### PROBLEM DETAILS:
Each line below that contains "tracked" should be counted; give the total alone.

### RECORDED DATA:
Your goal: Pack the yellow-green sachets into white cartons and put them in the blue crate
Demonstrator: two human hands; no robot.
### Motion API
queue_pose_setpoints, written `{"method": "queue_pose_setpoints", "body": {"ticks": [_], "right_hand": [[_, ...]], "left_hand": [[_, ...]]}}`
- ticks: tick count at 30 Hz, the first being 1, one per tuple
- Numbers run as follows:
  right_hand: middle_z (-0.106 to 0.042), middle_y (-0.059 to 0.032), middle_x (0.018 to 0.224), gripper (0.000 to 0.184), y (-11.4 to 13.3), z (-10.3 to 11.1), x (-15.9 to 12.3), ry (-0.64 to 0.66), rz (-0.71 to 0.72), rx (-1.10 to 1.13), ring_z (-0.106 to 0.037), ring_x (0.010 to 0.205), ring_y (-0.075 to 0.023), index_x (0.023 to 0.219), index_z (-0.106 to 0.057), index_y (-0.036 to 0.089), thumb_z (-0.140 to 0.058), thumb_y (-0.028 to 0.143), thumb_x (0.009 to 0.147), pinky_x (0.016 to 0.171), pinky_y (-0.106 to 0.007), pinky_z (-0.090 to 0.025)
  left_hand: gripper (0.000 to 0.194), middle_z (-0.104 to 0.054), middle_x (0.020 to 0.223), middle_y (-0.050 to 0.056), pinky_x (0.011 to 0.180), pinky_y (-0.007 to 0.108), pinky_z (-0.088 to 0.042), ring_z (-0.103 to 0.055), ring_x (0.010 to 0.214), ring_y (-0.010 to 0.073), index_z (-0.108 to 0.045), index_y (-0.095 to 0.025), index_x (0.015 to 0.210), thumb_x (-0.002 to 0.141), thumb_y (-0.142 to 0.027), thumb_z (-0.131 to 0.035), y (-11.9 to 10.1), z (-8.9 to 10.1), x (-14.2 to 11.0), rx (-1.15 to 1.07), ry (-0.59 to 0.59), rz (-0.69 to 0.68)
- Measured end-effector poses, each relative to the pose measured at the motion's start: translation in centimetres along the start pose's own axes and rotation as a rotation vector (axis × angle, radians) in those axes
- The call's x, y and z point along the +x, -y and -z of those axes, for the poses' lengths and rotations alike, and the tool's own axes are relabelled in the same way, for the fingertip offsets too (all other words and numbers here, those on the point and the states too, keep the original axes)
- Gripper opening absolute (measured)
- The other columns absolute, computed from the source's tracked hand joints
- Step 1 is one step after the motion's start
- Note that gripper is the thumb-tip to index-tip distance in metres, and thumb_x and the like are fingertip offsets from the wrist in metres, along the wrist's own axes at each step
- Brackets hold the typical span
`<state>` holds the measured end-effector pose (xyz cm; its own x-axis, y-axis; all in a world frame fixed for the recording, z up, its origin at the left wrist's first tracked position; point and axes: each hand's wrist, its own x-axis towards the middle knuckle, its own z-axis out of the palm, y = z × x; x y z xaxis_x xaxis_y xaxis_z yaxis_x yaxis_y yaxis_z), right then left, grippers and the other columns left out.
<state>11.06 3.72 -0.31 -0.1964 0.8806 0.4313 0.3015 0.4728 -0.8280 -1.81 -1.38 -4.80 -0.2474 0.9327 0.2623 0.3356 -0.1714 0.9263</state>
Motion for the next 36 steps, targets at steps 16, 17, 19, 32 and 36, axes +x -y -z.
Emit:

### YOUR RESPONSE:
2